How to End the Drama and Get on with Life

ebook
0 of 1 copy available
Wait time: About 2 weeks
0 of 1 copy available
Wait time: About 2 weeks
People with Borderline or Narcissistic Personality Disorders have a serious mental illness that primarily affects their intimate, personal, and family relationships. Often they appear to be normally functioning at work and in public interactions, and Narcissists may even be highly effective, in the short term, in some work or social situations. However, in intimate relationships, they can be emotional, aggressive, demeaning, illogical, paranoid, accusing, and controlling—in the extreme. Their ability to function normally or pleasantly can suddenly change in an instant, like flipping a switch. These negative behaviors don't happen once in a while, they happen almost continuously in their intimate relationships and most often, and especially with their Caretaker family member.
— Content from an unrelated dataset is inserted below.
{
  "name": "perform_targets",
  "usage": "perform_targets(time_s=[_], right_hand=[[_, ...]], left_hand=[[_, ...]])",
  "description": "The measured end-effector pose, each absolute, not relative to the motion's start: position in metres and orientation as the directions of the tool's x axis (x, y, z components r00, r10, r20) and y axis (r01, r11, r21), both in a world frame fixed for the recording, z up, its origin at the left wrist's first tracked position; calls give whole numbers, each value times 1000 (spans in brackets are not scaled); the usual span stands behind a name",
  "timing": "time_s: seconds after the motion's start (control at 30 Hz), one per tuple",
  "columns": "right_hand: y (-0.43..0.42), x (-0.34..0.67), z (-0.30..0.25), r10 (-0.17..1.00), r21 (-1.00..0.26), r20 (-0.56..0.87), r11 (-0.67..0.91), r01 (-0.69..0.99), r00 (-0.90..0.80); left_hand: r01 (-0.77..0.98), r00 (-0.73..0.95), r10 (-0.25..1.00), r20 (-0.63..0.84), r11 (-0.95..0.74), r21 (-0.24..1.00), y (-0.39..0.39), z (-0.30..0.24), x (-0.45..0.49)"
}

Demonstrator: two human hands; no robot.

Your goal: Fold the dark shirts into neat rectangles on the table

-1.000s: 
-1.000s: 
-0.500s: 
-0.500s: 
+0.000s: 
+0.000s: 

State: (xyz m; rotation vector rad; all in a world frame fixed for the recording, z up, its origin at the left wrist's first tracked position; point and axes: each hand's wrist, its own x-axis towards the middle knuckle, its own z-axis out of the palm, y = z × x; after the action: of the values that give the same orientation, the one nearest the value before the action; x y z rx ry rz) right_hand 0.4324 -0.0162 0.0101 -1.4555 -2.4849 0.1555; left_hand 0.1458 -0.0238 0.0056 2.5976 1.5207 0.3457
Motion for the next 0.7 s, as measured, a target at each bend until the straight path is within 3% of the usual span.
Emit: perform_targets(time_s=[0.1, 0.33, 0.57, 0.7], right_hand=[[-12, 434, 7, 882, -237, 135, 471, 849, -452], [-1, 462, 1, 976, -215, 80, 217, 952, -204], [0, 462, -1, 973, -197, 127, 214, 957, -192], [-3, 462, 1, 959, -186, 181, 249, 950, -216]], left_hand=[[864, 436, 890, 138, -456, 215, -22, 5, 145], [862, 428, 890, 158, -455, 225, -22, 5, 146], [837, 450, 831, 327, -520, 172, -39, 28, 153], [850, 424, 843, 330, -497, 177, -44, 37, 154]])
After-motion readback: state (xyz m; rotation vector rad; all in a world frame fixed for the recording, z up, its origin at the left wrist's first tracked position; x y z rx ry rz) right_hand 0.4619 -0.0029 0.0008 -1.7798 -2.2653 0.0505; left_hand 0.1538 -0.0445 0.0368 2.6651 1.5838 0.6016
Here, Margalis Fjelstad describes how people get into a Caretaker role with a Borderline or Narcissist, and how they can get out. Caretakers give up their sense of self to become who and what the Borderline or Narcissist needs them to be. This compromises the Caretaker's self-esteem, distorts their thinking processes, and locks them into a Victim-Persecutor-Rescuer pattern with the Borderline or Narcissist. The book looks at the underlying rules and expectations in these relationships and shows Caretaker's how to move themselves out of these rigid interactions and into a healthier, more productive, and positive lifestyle—with or without the Borderline/Narcissistic partner or family member. It describes how to get out of destructive interactions with the Borderline or Narcissist and how to take new, more effective actions to focus on personal wants, needs, and life goals while allowing the Borderline or Narcissist to take care of themselves. It presents a realistic, yet compassionate, attitude toward the self-destructive nature of these relationships, and gives real life examples of how individuals have let go of their Caretaker behaviors with creative and effective solutions.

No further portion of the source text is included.